La "maltraitance" des personnes âgées dans des Ehpad privés dénoncée par un reportage

  • A
  • A
Près d'un million de personnes ont plus de 90 ans en France. Image d'illustration.
Près d'un million de personnes ont plus de 90 ans en France. Image d'illustration. © PASCAL LACHENAUD / AFP
Partagez sur :
Un reportage de "Zone interdite" diffusé dimanche dénonce les mauvaises conditions de travail dans les Ehpad privés, où les personnels sont en sous-effectif. 

Un reportage dénonce, pour la deuxième fois en deux semaines, la "maltraitance" des personnes âgées dans des maisons de retraite privées en France, l'imputant à un sous-effectif chronique instauré pour préserver les bénéfices des groupes qui les gèrent, en particulier Les Opalines et Orpéa.

Programmé dimanche à 21h sur M6, le reportage de Zone interdite "Maisons de retraite, maintien à domicile : le scandale des personnes âgées maltraitées" s'intéresse aux Ehpad privés.

Toilettes bâclées et menaces de sévices. Dans ces établissements médicalisés pour personnes âgées dépendantes dont un quart appartient à des groupes privés aux "bénéfices record", le personnel travaille en flux tendu. Le reportage pointe un Ehpad du groupe Les Opalines, où une journaliste recrutée lors d'un entretien express comme aide soignante sans diplôme, a tourné des images en caméra cachée.

En sous-effectif chronique, les soignants y travaillent à un rythme effréné, effectuant des toilettes bâclées, des couchers "en moins de sept minutes", ignorant les demandes des résidents, voire les menaçant de sévices, dans deux séquences particulièrement pénibles.

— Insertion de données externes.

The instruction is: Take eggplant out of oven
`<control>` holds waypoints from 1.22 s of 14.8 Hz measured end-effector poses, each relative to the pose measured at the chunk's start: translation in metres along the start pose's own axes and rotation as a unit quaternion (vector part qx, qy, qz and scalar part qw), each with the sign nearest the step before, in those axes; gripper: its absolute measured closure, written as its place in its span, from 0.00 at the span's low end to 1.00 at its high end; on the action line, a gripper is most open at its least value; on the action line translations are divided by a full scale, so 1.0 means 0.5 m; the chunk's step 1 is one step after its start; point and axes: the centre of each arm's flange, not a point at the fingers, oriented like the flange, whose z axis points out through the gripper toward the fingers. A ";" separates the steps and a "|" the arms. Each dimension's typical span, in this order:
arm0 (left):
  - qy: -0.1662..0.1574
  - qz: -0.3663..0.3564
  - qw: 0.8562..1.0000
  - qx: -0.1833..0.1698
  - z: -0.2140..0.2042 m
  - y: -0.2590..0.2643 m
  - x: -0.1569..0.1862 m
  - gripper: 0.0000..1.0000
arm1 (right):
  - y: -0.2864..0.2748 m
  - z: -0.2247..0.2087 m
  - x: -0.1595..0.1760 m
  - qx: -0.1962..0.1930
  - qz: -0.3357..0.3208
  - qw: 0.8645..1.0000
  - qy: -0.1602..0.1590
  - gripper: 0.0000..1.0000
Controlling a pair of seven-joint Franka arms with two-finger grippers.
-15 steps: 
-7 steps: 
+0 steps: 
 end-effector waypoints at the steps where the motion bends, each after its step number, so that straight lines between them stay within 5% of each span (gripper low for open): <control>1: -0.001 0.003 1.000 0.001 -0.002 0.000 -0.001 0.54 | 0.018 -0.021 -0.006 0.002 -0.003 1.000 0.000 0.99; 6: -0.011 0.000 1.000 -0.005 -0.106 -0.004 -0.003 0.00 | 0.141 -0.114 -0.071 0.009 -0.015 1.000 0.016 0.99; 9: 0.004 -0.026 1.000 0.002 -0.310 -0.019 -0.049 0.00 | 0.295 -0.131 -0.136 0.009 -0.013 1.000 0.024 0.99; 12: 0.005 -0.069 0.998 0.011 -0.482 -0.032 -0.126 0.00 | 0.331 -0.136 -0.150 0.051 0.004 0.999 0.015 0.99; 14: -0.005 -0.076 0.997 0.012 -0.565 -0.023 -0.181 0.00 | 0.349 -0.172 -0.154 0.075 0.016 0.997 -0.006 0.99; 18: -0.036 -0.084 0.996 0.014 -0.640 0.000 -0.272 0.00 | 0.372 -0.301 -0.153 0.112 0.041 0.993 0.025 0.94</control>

Une aide-soignante condamnée pour avoir frappé une résidente. À Nîmes, dans un Ehpad du groupe Les Opalines, un résident très âgé qui faisait de multiples chutes après un AVC s'est fait de multiples plaies qui, mal soignées, ont entraîné son décès, selon l'hôpital qui l'a reçu, témoigne sa fille dans le reportage.

Dans cet établissement, une aide-soignante "au bord du burn-out" a frappé une résidente, rapportent sa fille et une agent d'entretien. Suite aux plaintes de plusieurs familles, elle a été condamnée à cinq ans d'interdiction d'exercice et à de la prison avec sursis.

Un budget alimentaire d'un euro par repas. Cette recherche d'économie "touche toutes les dépenses liées à l'hébergement des résidents" dans un Ehpad appartenant au groupe Orpéa, alors que leurs familles paient entre 2.000 et 3.000 euros par mois, affirme le reportage, s'appuyant sur des témoignages internes.

Très restreint, le budget alimentaire y est d'un euro par repas : filmés par un salarié, les repas s'avèrent de piètre qualité et les résidents se plaignent avec aigreur - l'un d'eux affirme avoir perdu 6 kg.

Les aides à domicile également "débordées". Plus largement, le reportage dénonce "une défaillance alarmante de la prise en charge de nos aînés" dépendants : quand ceux-ci restent à domicile, ils sont souvent accompagnés par des "enfants aidants au bout du rouleau" ou des aides à domicile "débordées".

Alors que près d'un million de personnes ont plus de 90 ans en France, "un chiffre en constante augmentation", le reportage souligne la nécessité d'améliorer la prise en charge des personnes âgées.

Dans un sujet diffusé le 20 septembre, l'émission Envoyé spécial sur France 2 avait elle aussi pointé de graves carences dans les soins apportés aux résidents, dans plusieurs Ehpad des groupes Orpéa et Korian.